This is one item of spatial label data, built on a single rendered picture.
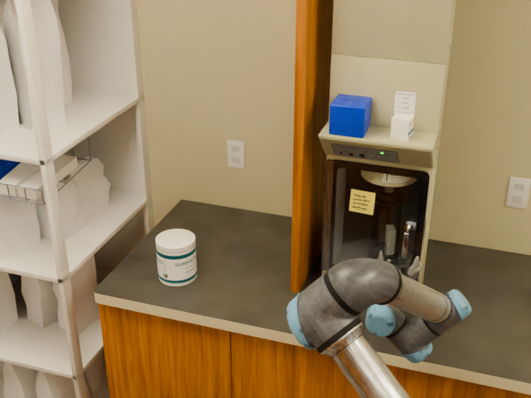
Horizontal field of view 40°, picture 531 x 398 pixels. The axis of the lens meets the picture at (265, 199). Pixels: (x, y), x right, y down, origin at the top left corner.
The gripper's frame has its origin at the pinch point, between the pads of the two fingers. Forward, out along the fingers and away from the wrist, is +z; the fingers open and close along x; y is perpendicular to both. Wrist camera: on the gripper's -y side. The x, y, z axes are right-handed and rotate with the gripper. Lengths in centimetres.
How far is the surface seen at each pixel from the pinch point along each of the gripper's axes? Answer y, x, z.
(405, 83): 50, 5, 13
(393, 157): 29.9, 5.5, 6.7
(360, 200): 12.3, 14.9, 11.7
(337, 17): 67, 25, 13
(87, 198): -14, 124, 30
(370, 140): 36.4, 11.6, 1.9
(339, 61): 55, 24, 13
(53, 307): -57, 136, 15
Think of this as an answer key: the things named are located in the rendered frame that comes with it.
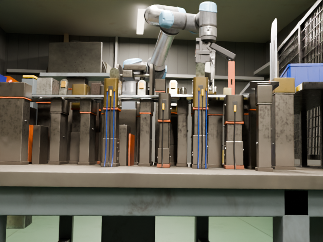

What is expected
The answer must be an exact transcription of the lines from the one containing "(339, 61): 55, 24, 13" through the last line of the records above, both included, with no pictures.

Solution below
(339, 61): 55, 24, 13
(53, 307): -57, 136, 15
Think of this as an answer key: the things named are located in the rendered frame that comes with it.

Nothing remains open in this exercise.